Wednesday, March 20, 2013

Poll results: How do you prepare your EclipseCon talks

The results are in! In yesterday's poll I asked how you prepared for your talk(s) at EclipseCon. Here were your answers:



30 i-prepare-my-talks-on-the-plane-to-econ

27 oh-crap-ill-be-back-later-theres-something-i-must-go-do

22 i-prepared-my-talk-in-2009-maybe-i-should-update-it

19 i-prepare-my-talks-while-i-drive-to-econ

16 i-prepare-my-talk-when-i-get-there



124 I-assumed-Denis-was-preparing-my-talks-for-me

If you think I am in some way qualified to prepare your talks, the attendees are in for a painful experience.


56 like-Eric-I-prepare-mine-on-the-toilet


That is way too much information.  I'd be leery of printed handouts at those talks.



For some reason, there were more answers on the topic of beer than any other.   I am shocked!

9 this.is.my.first.eclipsecon.ever.its.going.to.be.great---they.say.you.buy.beers

Congratulations -- you are in for a great week.
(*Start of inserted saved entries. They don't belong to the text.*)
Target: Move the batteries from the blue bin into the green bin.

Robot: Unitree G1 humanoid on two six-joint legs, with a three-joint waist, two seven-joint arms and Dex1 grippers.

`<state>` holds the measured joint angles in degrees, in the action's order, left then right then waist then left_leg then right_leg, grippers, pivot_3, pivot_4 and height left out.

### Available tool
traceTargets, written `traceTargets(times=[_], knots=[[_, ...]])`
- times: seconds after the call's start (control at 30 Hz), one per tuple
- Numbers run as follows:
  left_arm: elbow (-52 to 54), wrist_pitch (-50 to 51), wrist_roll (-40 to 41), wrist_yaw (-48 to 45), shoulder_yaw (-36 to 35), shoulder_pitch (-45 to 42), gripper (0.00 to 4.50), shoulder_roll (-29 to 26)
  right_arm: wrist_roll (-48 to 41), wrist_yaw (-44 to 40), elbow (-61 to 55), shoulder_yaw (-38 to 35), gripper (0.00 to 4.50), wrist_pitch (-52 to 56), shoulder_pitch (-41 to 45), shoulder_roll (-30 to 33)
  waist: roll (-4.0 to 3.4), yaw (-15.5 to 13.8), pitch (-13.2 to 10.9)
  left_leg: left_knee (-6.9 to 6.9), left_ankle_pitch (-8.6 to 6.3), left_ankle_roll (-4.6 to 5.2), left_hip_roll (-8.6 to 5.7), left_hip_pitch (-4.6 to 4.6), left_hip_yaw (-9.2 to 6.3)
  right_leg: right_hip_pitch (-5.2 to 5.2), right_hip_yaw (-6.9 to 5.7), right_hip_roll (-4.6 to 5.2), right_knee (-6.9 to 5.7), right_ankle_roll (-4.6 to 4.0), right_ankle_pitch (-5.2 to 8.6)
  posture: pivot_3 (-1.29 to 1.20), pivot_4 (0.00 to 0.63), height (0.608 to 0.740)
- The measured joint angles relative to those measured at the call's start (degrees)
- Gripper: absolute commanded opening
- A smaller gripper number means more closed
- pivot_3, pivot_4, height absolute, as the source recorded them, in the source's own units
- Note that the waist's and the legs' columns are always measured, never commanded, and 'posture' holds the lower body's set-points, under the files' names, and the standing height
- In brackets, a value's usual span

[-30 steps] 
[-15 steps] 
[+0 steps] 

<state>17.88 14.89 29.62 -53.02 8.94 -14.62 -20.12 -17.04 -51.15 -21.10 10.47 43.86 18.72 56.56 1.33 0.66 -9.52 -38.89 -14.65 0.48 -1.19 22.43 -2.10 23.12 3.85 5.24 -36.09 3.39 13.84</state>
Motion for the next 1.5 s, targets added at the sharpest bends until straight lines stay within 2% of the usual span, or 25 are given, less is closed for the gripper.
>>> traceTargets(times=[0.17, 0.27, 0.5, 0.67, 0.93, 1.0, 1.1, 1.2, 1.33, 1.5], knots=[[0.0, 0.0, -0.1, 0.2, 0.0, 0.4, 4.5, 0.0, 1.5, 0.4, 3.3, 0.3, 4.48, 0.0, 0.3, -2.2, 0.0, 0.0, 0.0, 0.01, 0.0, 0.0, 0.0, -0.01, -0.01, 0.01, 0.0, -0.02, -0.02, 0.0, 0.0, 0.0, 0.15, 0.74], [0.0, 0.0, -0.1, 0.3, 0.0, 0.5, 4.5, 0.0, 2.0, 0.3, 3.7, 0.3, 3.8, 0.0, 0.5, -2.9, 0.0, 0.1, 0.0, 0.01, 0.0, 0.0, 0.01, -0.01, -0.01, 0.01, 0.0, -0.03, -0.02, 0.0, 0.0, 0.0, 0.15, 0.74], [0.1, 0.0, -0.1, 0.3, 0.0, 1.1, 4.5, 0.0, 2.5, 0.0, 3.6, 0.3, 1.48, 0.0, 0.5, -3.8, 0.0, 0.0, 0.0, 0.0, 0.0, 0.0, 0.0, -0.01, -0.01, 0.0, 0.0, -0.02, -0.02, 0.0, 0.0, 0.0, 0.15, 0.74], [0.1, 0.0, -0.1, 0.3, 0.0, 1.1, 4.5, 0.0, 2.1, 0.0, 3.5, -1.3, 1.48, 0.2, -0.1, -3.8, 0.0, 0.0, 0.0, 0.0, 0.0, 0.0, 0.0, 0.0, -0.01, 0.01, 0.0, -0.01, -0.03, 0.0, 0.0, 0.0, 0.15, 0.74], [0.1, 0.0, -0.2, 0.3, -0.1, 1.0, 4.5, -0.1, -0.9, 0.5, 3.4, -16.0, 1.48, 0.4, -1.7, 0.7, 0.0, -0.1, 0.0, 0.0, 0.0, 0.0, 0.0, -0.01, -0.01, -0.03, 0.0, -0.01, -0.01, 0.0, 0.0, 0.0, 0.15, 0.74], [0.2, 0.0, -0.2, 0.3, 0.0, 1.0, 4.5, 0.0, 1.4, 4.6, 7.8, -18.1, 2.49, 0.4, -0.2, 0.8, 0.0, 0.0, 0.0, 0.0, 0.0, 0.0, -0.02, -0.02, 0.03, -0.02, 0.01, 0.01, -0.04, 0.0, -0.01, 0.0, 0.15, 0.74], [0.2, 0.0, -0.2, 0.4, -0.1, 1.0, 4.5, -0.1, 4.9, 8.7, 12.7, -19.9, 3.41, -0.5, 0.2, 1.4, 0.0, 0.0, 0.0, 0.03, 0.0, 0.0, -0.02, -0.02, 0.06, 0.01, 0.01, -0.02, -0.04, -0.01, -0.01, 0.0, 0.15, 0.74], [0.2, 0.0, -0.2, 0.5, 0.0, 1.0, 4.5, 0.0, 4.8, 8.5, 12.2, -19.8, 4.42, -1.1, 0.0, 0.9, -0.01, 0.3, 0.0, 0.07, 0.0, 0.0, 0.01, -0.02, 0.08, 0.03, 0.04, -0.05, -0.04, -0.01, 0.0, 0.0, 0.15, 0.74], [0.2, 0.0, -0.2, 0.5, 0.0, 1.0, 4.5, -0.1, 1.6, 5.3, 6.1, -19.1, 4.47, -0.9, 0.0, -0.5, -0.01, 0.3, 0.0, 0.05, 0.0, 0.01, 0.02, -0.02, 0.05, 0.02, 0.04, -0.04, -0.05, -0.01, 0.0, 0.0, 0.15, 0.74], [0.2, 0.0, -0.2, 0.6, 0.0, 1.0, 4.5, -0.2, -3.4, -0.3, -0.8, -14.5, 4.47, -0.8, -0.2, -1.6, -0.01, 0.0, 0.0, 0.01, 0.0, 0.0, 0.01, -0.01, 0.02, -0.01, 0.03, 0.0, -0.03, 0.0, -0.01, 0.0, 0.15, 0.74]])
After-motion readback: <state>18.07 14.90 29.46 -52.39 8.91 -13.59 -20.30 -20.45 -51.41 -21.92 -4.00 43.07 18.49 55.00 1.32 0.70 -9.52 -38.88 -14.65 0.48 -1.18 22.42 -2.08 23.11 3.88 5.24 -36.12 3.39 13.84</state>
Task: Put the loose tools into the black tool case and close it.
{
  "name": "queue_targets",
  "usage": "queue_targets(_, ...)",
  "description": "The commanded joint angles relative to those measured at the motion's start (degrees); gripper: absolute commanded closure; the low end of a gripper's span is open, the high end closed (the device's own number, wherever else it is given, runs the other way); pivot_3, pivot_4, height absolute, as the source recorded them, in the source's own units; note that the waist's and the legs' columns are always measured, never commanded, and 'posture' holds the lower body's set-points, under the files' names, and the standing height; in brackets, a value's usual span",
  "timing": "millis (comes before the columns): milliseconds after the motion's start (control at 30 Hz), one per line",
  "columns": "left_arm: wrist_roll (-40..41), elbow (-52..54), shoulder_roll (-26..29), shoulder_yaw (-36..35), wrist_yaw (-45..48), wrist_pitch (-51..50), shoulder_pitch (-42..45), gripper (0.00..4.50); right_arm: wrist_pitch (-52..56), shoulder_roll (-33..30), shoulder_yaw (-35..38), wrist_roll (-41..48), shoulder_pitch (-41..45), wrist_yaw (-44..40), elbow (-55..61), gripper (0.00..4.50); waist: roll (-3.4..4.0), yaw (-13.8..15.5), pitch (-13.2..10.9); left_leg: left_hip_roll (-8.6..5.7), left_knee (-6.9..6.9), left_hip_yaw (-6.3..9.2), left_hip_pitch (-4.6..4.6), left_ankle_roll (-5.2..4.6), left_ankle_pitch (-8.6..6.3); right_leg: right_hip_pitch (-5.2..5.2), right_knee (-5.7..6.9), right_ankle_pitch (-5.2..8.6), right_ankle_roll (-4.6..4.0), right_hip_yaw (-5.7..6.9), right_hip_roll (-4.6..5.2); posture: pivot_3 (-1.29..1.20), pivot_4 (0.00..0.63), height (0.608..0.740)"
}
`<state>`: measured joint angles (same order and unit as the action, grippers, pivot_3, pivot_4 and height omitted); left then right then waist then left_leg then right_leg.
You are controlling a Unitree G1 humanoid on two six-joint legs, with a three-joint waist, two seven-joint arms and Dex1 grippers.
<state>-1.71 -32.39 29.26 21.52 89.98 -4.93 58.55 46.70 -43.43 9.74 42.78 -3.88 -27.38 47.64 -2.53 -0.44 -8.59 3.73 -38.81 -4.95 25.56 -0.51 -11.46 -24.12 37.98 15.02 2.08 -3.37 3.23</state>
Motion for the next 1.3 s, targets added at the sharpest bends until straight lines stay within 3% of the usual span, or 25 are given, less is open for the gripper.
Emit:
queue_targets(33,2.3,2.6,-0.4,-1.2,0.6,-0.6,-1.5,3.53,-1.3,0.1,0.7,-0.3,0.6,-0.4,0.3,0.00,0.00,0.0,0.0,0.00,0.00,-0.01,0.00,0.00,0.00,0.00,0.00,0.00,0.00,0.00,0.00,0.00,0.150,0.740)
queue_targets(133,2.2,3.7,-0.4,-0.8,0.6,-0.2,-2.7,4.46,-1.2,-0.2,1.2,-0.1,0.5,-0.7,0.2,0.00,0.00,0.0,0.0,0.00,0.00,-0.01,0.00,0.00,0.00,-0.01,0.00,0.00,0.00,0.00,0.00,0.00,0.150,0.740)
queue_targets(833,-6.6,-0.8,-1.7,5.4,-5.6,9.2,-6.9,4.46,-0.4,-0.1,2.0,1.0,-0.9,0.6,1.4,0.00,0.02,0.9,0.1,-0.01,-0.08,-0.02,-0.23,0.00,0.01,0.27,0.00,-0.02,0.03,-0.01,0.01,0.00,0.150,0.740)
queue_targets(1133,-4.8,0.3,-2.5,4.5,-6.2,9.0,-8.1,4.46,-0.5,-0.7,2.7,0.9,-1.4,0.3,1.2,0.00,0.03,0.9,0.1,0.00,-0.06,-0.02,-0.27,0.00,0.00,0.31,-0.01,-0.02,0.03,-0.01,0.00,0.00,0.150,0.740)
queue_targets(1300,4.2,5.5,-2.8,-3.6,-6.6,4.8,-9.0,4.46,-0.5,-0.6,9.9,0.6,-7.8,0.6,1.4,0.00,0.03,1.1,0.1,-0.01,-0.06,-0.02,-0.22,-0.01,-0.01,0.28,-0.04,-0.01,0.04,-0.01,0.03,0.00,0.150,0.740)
Catch me at the bar and I'll buy you a beer.  You'll need to be fast since I am not at the bar very often.


6 please.set.up.a.better.404.page.for.eclipsecon


In this age of Drupal-enabled websites, this is out of my control.

 

5 ive.been.to.many.eclipsecons---why-have-you-never-bought-me-a-beer

I am sorry.  I will try harder this year.




5 /webmaster.ive.been.to.all.the.eclipsecons---and.I.know.you.buy.beers


I know who you are.


5 /webmaster.ive.been.to.a.couple.of.eclipsecons---I-prefer-to-run-than-drink-beer


I will run with you -- to the beer store!


 


Thanks to everyone who participated!  I look forward to seeing everyone again at EclipseCon 2013!

Tuesday, March 19, 2013

EclipseCon Poll: How are you preparing your talk(s) for EclipseCon

It's time for another Webmaster Whacky poll, where failure is the only sign of success.  In less than a week we'll all be at our favourite hangout, EclipseCon 2013.  This time I ask a simple question:

How do you prepare for your talk(s) at EclipseCon?  Cast your votes by clicking the links below:


http://eclipsecon.org/webmaster-i-prepare-my-talks-on-the-plane-to-econ

http://eclipsecon.org/webmaster-i-prepare-my-talks-while-i-drive-to-econ

http://eclipsecon.org/webmaster-i-prepared-my-talk-in-2009-maybe-i-should-update-it

http://eclipsecon.org/webmaster-i-prepare-my-talk-when-i-get-there

http://eclipsecon.org/webmaster-oh-crap-ill-be-back-later-theres-something-i-must-go-do

http://eclipsecon.org/webmaster-what-no-beer?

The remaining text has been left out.